Please restate, exactly, only the lines from the beginning of the listing below through the line containing "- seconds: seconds", with the pictures left out.

--- Data below ---
Segment Open

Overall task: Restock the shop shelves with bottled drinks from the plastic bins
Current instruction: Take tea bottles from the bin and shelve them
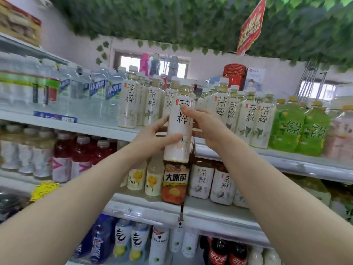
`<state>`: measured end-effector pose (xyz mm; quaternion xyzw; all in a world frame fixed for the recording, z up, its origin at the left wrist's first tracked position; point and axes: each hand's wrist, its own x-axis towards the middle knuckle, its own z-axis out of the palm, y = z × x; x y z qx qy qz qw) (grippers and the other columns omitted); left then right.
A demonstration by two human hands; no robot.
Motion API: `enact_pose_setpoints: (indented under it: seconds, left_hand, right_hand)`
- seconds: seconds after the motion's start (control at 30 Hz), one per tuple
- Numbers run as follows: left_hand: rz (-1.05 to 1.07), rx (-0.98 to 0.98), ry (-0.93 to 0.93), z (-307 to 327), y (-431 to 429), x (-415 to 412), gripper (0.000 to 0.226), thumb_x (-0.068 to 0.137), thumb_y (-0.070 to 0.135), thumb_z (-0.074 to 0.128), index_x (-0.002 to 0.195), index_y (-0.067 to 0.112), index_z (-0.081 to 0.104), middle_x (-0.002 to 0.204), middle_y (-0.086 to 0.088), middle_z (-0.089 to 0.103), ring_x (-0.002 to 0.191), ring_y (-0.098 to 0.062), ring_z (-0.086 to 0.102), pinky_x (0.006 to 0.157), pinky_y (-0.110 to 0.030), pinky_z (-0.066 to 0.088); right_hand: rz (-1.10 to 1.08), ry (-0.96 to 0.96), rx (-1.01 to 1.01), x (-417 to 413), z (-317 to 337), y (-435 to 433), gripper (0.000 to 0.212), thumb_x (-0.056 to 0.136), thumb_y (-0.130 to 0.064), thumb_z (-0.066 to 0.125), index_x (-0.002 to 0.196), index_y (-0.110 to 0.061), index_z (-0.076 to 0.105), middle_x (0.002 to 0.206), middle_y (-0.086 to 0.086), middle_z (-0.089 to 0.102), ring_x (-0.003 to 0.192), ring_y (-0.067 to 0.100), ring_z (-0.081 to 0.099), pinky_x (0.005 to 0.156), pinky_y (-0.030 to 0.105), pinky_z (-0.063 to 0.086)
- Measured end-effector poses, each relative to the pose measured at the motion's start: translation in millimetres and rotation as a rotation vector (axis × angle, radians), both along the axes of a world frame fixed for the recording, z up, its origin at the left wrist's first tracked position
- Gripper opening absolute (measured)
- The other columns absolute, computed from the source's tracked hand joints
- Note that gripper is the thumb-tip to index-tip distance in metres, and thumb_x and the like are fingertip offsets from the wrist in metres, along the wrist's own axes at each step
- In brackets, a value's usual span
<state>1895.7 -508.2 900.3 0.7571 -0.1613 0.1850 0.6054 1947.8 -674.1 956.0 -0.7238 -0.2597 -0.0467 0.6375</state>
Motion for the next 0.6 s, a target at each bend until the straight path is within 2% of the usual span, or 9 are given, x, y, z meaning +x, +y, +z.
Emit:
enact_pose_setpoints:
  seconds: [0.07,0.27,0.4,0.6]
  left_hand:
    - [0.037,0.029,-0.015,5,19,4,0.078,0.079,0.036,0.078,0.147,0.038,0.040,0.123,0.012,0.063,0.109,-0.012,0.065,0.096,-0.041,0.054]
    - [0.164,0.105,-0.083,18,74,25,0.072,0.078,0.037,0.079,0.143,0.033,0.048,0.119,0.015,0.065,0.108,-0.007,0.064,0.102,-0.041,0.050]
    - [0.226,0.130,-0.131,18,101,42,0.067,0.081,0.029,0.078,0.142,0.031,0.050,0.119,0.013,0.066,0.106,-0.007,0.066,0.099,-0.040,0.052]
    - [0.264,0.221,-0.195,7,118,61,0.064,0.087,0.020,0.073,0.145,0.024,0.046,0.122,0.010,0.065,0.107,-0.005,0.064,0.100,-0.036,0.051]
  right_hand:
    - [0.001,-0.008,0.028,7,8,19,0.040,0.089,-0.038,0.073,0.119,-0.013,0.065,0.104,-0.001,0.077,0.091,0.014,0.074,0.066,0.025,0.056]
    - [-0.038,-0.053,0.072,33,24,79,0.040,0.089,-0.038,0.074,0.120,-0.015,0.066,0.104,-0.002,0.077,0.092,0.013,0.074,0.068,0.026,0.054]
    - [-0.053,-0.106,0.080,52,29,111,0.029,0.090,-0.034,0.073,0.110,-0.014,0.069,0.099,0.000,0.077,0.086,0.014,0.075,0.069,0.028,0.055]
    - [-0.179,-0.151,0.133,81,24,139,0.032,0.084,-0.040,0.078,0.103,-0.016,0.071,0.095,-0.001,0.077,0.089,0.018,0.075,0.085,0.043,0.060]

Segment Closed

--- Task solution ---
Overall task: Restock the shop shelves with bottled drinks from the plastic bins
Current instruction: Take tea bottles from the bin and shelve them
`<state>`: measured end-effector pose (xyz mm; quaternion xyzw; all in a world frame fixed for the recording, z up, its origin at the left wrist's first tracked position; point and axes: each hand's wrist, its own x-axis towards the middle knuckle, its own z-axis out of the palm, y = z × x; x y z qx qy qz qw) (grippers and the other columns omitted); left then right.
A demonstration by two human hands; no robot.
Motion API: `enact_pose_setpoints: (indented under it: seconds, left_hand, right_hand)`
- seconds: seconds after the motion's start (control at 30 Hz), one per tuple

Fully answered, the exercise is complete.